• Exercise
The whole listing below must be repeated exactly.

------------

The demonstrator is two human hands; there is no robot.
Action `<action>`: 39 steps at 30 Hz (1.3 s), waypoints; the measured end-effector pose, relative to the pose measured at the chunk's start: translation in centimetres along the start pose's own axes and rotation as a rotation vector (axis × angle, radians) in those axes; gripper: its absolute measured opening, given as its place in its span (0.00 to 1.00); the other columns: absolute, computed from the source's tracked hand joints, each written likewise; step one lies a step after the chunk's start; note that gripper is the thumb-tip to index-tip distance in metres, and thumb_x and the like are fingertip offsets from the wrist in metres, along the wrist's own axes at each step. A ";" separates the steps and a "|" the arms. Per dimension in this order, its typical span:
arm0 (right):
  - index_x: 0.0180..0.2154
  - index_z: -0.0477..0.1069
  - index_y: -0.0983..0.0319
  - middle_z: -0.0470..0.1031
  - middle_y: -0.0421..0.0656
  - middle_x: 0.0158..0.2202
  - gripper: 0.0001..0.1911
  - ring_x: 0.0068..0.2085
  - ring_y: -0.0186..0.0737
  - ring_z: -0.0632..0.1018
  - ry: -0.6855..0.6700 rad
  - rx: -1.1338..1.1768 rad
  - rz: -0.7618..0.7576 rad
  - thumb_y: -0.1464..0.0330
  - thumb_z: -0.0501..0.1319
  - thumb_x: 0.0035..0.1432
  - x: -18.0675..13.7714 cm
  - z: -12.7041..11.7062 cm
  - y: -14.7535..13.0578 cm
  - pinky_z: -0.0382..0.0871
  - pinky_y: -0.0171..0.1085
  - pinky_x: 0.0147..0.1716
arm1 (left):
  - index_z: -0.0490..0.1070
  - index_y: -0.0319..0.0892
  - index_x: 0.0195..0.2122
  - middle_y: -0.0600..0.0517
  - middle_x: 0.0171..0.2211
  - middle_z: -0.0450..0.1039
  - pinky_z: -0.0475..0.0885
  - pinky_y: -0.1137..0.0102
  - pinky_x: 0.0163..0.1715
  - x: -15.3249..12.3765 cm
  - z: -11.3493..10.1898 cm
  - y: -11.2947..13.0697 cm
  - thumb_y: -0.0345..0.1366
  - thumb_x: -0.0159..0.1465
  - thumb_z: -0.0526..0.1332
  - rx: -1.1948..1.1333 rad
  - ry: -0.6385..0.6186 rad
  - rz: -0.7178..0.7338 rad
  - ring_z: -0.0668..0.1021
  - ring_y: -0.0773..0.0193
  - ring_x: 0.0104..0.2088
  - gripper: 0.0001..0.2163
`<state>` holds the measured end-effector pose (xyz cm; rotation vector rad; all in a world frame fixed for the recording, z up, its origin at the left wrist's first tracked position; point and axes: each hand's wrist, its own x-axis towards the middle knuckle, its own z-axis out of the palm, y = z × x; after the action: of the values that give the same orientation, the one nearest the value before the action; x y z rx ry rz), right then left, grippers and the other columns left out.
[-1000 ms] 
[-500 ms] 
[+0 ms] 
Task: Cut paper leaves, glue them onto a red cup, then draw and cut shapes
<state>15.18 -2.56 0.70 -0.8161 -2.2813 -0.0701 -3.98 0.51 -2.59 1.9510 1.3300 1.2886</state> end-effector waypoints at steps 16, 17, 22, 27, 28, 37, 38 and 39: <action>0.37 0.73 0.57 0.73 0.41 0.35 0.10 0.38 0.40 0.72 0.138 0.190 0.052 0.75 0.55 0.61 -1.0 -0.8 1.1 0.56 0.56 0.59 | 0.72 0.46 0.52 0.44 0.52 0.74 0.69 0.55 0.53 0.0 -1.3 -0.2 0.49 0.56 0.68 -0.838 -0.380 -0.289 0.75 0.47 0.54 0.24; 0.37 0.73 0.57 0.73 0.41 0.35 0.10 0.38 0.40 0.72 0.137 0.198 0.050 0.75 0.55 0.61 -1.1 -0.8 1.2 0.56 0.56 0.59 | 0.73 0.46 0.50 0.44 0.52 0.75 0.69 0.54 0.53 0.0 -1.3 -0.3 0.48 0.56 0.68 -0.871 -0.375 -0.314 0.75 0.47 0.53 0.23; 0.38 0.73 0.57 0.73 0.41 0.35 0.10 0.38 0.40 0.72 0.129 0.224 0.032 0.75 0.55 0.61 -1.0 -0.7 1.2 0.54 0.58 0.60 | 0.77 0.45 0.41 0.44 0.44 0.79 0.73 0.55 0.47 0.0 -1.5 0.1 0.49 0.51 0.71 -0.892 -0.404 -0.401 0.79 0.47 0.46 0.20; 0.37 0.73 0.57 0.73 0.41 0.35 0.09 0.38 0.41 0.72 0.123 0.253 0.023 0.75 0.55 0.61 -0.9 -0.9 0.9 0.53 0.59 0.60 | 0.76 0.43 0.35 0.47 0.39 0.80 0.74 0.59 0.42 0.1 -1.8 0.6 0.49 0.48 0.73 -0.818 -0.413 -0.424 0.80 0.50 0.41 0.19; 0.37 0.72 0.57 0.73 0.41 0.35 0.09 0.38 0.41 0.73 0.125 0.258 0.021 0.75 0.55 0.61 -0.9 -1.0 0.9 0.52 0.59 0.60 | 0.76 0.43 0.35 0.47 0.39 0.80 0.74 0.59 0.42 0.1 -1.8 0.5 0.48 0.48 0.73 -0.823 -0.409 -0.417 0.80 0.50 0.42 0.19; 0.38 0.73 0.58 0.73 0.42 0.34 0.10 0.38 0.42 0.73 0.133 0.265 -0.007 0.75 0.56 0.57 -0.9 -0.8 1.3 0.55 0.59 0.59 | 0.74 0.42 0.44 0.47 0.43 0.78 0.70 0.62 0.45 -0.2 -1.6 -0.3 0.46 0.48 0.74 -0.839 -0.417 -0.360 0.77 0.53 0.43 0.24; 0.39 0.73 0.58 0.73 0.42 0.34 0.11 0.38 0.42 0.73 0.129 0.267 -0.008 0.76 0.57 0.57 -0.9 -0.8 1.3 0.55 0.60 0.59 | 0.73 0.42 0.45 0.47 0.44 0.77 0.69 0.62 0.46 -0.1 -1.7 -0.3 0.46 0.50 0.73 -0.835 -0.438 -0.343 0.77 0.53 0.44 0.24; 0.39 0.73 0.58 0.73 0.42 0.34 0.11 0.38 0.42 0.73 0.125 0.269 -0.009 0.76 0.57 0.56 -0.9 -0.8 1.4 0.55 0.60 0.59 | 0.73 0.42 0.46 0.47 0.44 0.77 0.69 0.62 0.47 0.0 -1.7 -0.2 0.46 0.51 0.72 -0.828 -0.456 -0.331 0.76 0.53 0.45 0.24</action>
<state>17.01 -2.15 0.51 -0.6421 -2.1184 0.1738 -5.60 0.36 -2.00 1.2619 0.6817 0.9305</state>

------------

• Task response
The demonstrator is two human hands; there is no robot.
Action `<action>`: 39 steps at 30 Hz (1.3 s), waypoints; the measured end-effector pose, relative to the pose measured at the chunk's start: translation in centimetres along the start pose's own axes and rotation as a rotation vector (axis × angle, radians) in those axes; gripper: its absolute measured opening, given as its place in its span (0.00 to 1.00); the other columns: absolute, computed from the source's tracked hand joints, each written likewise; step one lies a step after the chunk's start; note that gripper is the thumb-tip to index-tip distance in metres, and thumb_x and the like are fingertip offsets from the wrist in metres, along the wrist's own axes at each step. A ";" separates the steps and a "|" the arms. Per dimension in this order, its typical span:
arm0 (right):
  - index_x: 0.0180..0.2154
  - index_z: -0.0477..0.1069
  - index_y: -0.0983..0.0319
  - middle_z: -0.0470..0.1031
  - middle_y: -0.0421..0.0656
  - middle_x: 0.0158..0.2202
  - gripper: 0.0001..0.1911
  - ring_x: 0.0068..0.2085
  - ring_y: -0.0186..0.0737
  - ring_z: -0.0632..0.1018
  - ry: -0.6855..0.6700 rad
  - rx: -1.1338..1.1768 rad
  - rz: -0.7618..0.7576 rad
  - thumb_y: -0.1464..0.0330
  - thumb_z: -0.0501..0.1319
  - thumb_x: 0.0035..0.1432
  - x: -18.0675..13.7714 cm
  - z: -12.7041..11.7062 cm
  - y: -14.7535..13.0578 cm
  - pinky_z: -0.0382..0.0871
  - pinky_y: -0.0171..0.1085
  - pinky_x: 0.0147..0.1716
arm1 (left):
  - index_z: -0.0490..0.1070
  - index_y: -0.0319..0.0892
  - index_x: 0.0195..0.2122
  - middle_y: -0.0600..0.0517
  - middle_x: 0.0171..0.2211
  - middle_z: -0.0450..0.1039
  - pinky_z: -0.0475..0.0885
  - pinky_y: -0.1137..0.0102
  - pinky_x: 0.0163..0.1715
  - x: -15.3249..12.3765 cm
  - z: -11.3493..10.1898 cm
  - y: -11.2947..13.0697 cm
  - thumb_y: -0.0345..0.1366
  - thumb_x: -0.0159..0.1465
  - thumb_z: -0.0526..0.1332
  - rx: -1.1948..1.1333 rad
  - ry: -0.6385..0.6186 rad
  - rz: -0.7178..0.7338 rad
  - ring_z: -0.0668..0.1021
  - ring_y: -0.0773..0.0193
  - ring_x: 0.0104..0.2088
  - gripper: 0.0001..0.2163
`<state>` holds the measured end-effector pose (xyz cm; rotation vector rad; all in a world frame fixed for the recording, z up, its origin at the left wrist's first tracked position; point and axes: each hand's wrist, its own x-axis towards the middle knuckle, its own z-axis out of the palm, y = z × x; after the action: of the values that give the same orientation, the one nearest the value before the action; x y z rx ry rz), right then left, grippers and the other columns left out.
[-1000 ms] 
[-500 ms] 
[+0 ms] 
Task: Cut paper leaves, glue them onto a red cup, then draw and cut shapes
<state>15.18 -2.56 0.70 -0.8161 -2.2813 -0.0701 -3.98 0.51 -2.59 1.9510 1.3300 1.2886</state> end-effector waypoints at steps 16, 17, 22, 27, 28, 37, 38 and 39: <action>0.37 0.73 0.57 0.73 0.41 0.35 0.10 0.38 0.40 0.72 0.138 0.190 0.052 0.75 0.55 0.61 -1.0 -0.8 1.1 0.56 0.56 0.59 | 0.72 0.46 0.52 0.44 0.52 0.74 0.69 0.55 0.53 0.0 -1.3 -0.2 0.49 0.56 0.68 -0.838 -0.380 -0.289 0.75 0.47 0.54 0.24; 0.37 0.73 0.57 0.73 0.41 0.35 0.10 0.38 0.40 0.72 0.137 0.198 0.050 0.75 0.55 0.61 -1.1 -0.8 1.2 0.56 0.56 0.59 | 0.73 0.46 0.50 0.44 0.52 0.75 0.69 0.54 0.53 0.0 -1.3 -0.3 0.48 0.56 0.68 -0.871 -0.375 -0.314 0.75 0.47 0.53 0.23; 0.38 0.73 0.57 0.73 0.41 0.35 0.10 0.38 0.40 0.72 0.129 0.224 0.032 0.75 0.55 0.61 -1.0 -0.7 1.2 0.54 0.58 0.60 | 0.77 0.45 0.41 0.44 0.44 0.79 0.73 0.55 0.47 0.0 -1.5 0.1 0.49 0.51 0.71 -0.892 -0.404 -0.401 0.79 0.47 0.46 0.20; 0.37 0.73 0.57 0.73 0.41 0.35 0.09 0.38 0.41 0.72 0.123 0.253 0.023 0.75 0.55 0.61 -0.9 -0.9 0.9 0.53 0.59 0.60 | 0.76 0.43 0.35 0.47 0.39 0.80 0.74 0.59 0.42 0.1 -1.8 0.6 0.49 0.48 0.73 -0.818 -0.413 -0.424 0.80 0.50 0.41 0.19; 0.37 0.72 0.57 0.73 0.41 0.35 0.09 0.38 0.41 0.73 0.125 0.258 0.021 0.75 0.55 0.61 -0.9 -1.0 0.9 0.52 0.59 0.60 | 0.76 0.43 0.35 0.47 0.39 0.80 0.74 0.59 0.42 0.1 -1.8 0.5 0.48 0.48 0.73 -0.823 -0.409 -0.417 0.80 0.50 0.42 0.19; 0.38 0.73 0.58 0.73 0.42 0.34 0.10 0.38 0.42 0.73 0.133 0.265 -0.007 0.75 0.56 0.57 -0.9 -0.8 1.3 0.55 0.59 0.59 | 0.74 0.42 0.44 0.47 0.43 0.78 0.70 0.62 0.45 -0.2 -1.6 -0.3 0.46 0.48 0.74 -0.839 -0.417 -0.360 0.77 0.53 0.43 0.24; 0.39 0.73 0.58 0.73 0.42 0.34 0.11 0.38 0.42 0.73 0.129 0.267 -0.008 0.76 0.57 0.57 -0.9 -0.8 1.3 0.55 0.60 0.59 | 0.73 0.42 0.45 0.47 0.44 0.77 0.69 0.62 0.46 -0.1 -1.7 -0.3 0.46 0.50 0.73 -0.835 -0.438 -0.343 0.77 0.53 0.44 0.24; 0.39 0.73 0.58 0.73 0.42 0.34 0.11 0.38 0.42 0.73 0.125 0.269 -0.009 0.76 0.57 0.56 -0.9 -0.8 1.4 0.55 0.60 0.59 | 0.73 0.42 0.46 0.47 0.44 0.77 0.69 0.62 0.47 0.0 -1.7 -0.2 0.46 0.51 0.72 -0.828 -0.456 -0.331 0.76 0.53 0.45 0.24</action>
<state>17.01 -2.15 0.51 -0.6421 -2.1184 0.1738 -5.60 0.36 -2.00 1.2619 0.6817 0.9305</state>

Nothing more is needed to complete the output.